Assignment
Without the images, print every line of the material below exactly as given.

----

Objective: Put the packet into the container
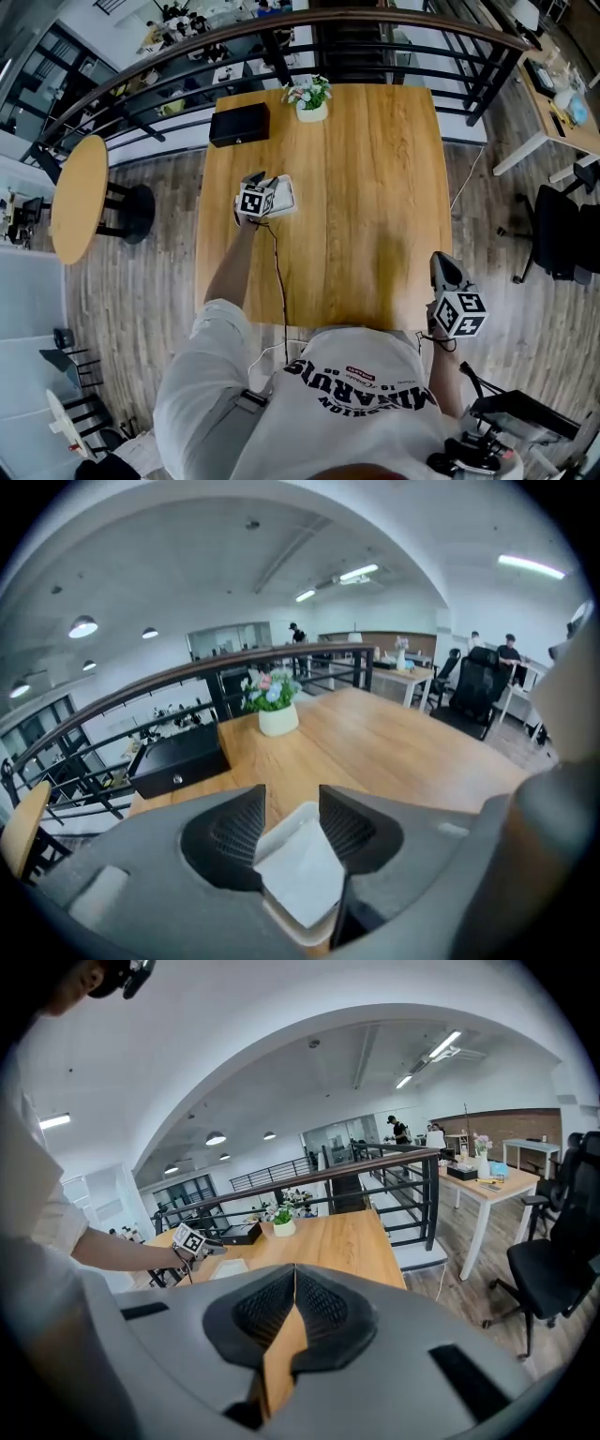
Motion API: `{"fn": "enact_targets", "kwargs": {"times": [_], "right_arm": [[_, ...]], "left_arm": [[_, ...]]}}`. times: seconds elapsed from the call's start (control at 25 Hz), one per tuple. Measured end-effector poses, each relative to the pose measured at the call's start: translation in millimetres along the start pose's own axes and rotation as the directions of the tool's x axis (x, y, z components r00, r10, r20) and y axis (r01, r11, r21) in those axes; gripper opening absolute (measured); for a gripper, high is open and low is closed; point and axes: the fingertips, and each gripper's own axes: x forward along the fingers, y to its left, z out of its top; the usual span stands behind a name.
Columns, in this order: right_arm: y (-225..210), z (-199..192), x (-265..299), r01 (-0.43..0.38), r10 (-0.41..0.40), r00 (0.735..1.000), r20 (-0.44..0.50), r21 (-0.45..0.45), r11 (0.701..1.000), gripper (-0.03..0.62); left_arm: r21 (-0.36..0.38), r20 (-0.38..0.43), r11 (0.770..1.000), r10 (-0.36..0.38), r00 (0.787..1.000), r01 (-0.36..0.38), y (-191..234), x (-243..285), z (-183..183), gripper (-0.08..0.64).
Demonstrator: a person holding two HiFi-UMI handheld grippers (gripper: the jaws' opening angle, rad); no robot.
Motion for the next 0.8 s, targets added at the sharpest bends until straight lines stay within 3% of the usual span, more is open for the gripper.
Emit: {"fn": "enact_targets", "kwargs": {"times": [0.08, 0.16, 0.24, 0.4, 0.6, 0.68, 0.8], "right_arm": [[3.0, 12.8, 2.9, -0.017, 0.017, 1.0, 0.023, -0.016, 1.0, 0.011], [9.0, 28.8, 4.2, -0.035, 0.037, 0.998, 0.054, -0.032, 0.999, 0.011], [21.2, 47.6, 5.0, -0.054, 0.06, 0.994, 0.094, -0.064, 0.996, 0.011], [54.5, 80.3, -2.2, -0.085, 0.11, 0.981, 0.161, -0.158, 0.984, 0.011], [102.4, 118.5, -21.9, -0.123, 0.199, 0.946, 0.256, -0.284, 0.951, 0.011], [118.8, 122.7, -32.2, -0.132, 0.226, 0.932, 0.285, -0.314, 0.94, 0.011], [136.0, 124.3, -41.8, -0.158, 0.269, 0.915, 0.301, -0.346, 0.925, 0.011]], "left_arm": [[-0.019, 0.129, 1.0, 0.002, 0.992, 0.001, -8.8, -26.9, 32.3, 0.163], [-0.031, 0.263, 0.999, -0.007, 0.965, 0.016, -25.4, -60.6, 66.8, 0.163], [-0.039, 0.39, 0.999, -0.009, 0.921, 0.026, -43.0, -101.3, 97.7, 0.163], [-0.052, 0.583, 0.997, -0.018, 0.812, 0.059, -92.7, -190.9, 138.2, 0.163], [-0.022, 0.732, 0.985, -0.1, 0.674, 0.17, -187.3, -288.4, 169.6, 0.163], [0.005, 0.76, 0.978, -0.138, 0.636, 0.207, -223.5, -320.1, 174.5, 0.163], [0.02, 0.786, 0.973, -0.158, 0.598, 0.231, -261.0, -356.4, 176.7, 0.163]]}}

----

Result of the exercise
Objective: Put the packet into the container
Motion API: `{"fn": "enact_targets", "kwargs": {"times": [_], "right_arm": [[_, ...]], "left_arm": [[_, ...]]}}`. times: seconds elapsed from the call's start (control at 25 Hz), one per tuple. Measured end-effector poses, each relative to the pose measured at the call's start: translation in millimetres along the start pose's own axes and rotation as the directions of the tool's x axis (x, y, z components r00, r10, r20) and y axis (r01, r11, r21) in those axes; gripper opening absolute (measured); for a gripper, high is open and low is closed; point and axes: the fingertips, and each gripper's own axes: x forward along the fingers, y to its left, z out of its top; the usual span stands behind a name.
Columns, in this order: right_arm: y (-225..210), z (-199..192), x (-265..299), r01 (-0.43..0.38), r10 (-0.41..0.40), r00 (0.735..1.000), r20 (-0.44..0.50), r21 (-0.45..0.45), r11 (0.701..1.000), gripper (-0.03..0.62); left_arm: r21 (-0.36..0.38), r20 (-0.38..0.43), r11 (0.770..1.000), r10 (-0.36..0.38), r00 (0.787..1.000), r01 (-0.36..0.38), y (-191..234), x (-243..285), z (-183..183), gripper (-0.08..0.64).
Demonstrator: a person holding two HiFi-UMI handheld grippers (gripper: the jaws' opening angle, rad); no robot.
Motion for the next 0.8 s, targets added at the sharpest bends until straight lines stay within 3% of the usual span, more is open for the gripper.
Emit: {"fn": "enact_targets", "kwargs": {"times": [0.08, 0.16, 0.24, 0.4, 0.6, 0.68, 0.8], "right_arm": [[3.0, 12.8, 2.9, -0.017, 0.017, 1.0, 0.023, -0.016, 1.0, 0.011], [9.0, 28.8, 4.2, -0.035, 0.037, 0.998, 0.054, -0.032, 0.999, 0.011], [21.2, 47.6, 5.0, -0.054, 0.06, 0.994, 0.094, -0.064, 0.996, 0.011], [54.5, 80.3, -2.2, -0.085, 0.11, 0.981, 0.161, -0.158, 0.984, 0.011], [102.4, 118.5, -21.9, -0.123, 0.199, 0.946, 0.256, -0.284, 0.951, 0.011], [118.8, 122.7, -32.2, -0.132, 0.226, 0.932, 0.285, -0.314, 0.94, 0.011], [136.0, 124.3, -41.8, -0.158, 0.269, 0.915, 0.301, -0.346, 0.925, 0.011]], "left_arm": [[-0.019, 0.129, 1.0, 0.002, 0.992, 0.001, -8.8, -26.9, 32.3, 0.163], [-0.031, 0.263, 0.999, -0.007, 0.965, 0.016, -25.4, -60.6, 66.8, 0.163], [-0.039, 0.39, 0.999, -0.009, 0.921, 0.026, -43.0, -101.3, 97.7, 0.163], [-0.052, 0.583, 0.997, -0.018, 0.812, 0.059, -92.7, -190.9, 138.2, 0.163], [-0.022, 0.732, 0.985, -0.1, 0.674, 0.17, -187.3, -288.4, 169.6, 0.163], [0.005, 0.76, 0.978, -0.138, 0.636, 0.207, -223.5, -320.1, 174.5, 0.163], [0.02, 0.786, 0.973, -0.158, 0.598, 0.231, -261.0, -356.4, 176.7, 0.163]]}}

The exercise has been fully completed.